What to do. For the material that follows, return exactly the lines from the one with "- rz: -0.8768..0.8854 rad" through the one with "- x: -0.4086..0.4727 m", both ends included.

Data for review.
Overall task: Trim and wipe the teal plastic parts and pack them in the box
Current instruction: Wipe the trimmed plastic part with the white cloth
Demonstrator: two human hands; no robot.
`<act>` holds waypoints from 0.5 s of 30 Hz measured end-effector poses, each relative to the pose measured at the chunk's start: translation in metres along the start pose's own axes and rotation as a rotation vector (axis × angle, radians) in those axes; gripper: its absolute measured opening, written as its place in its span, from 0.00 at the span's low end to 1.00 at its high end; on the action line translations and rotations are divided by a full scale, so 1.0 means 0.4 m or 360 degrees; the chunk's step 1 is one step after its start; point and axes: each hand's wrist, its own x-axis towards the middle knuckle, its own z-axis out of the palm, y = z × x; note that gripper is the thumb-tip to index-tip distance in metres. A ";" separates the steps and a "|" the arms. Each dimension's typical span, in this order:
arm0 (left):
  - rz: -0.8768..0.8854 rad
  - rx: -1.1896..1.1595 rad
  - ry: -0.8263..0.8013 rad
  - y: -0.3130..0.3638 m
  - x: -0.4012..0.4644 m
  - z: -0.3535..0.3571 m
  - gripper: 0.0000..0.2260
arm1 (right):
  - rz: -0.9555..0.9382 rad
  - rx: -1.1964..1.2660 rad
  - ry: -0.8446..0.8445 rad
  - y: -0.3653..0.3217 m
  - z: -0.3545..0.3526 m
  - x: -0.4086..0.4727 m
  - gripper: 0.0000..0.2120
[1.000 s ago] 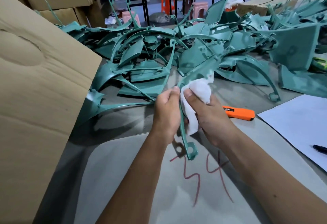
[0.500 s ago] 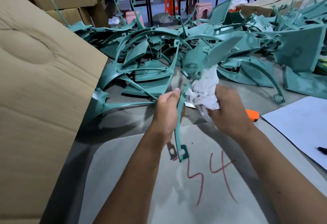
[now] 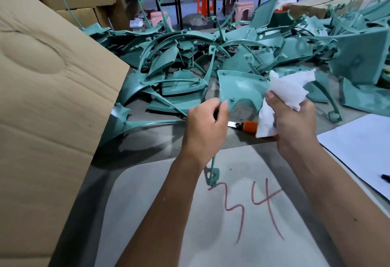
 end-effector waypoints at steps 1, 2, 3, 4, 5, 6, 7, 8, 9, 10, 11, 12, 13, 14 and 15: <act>0.0032 0.0003 -0.0014 0.004 -0.001 0.001 0.22 | -0.0005 -0.0021 0.0030 0.001 -0.003 0.002 0.06; 0.0053 0.0004 -0.0019 0.008 -0.001 0.001 0.22 | -0.0012 -0.0044 0.0052 0.001 -0.004 0.002 0.07; 0.0061 0.0009 -0.0017 0.009 -0.001 0.000 0.22 | -0.0027 -0.0054 0.0064 0.002 -0.005 0.003 0.07; 0.0059 0.0013 -0.0017 0.008 -0.001 -0.002 0.22 | -0.0032 -0.0031 0.0093 0.005 -0.006 0.006 0.06; 0.0057 0.0005 -0.0019 0.004 -0.001 -0.004 0.22 | -0.0009 0.0040 0.0148 0.003 -0.004 0.007 0.06; 0.0055 -0.0020 -0.0028 0.000 0.000 -0.006 0.22 | 0.0033 0.0126 0.0211 0.001 -0.003 0.010 0.07; 0.0048 -0.0054 -0.0042 -0.004 -0.001 -0.008 0.21 | 0.0067 0.0180 0.0255 0.001 -0.004 0.016 0.07; 0.0036 -0.0083 -0.0059 -0.006 -0.001 -0.011 0.21 | 0.0087 0.0198 0.0282 0.005 -0.004 0.022 0.06; 0.0025 -0.0102 -0.0078 -0.007 -0.001 -0.011 0.20 | 0.0112 0.0200 0.0301 0.005 -0.003 0.024 0.05; 0.0022 -0.0114 -0.0095 -0.009 0.000 -0.011 0.20 | 0.0149 0.0212 0.0319 0.009 -0.003 0.026 0.04; 0.0027 -0.0127 -0.0110 -0.011 0.000 -0.011 0.20 | 0.0208 0.0237 0.0333 0.010 -0.004 0.027 0.02; 0.0037 -0.0143 -0.0131 -0.012 0.000 -0.012 0.20 | 0.0278 0.0251 0.0315 0.014 -0.005 0.029 0.04; 0.0054 -0.0163 -0.0160 -0.013 0.000 -0.015 0.20 | 0.0359 0.0248 0.0262 0.012 -0.007 0.028 0.07; 0.0077 -0.0184 -0.0191 -0.015 0.001 -0.020 0.20 | 0.0427 0.0251 0.0189 0.012 -0.010 0.029 0.10; 0.0097 -0.0205 -0.0225 -0.018 0.003 -0.027 0.20 | 0.0467 0.0264 0.0136 0.009 -0.012 0.029 0.11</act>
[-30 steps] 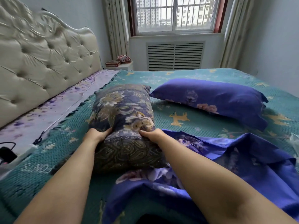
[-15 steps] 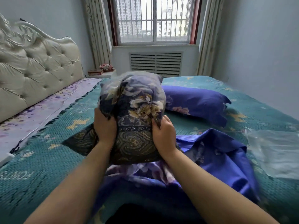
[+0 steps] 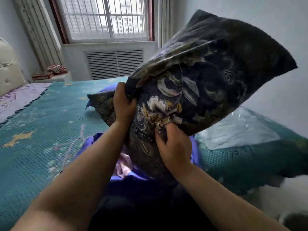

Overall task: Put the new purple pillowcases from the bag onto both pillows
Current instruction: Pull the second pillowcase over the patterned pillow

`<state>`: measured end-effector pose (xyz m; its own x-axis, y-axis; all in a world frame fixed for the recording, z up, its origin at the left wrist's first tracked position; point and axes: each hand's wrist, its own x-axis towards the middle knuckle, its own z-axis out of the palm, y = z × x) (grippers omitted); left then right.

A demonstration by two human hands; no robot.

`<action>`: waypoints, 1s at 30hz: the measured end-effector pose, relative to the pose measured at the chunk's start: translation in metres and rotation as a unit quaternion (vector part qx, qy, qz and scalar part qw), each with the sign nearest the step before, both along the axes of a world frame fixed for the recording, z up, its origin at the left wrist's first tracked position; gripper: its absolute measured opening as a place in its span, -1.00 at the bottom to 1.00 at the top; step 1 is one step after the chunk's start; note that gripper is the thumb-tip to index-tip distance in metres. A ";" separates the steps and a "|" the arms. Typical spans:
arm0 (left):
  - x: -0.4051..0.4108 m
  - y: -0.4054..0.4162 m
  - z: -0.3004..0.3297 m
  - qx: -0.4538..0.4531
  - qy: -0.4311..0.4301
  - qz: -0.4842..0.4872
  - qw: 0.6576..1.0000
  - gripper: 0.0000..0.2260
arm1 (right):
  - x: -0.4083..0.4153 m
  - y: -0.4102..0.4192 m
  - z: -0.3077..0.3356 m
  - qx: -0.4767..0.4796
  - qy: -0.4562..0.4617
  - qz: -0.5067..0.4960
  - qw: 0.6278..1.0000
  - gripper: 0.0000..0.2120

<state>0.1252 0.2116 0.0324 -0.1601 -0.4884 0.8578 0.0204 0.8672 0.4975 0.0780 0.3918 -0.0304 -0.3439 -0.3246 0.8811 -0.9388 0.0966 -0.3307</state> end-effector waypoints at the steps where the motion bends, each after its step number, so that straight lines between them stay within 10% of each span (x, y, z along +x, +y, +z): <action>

Written response.
  - rz: -0.8768..0.8854 rad
  - rx: -1.1896..1.1595 rad
  - ry: -0.8263..0.8013 rad
  - y: -0.3130..0.3638 m
  - x: -0.4012..0.4644 m
  - z: -0.3535..0.3571 m
  - gripper: 0.0000..0.2260
arm1 (right):
  - rz: -0.9555..0.9382 rad
  - rx: -1.1964..1.2660 rad
  - ry: -0.8446..0.8445 rad
  - y: -0.3653..0.3217 m
  - z: -0.3545..0.3526 m
  - x: -0.4086..0.4727 m

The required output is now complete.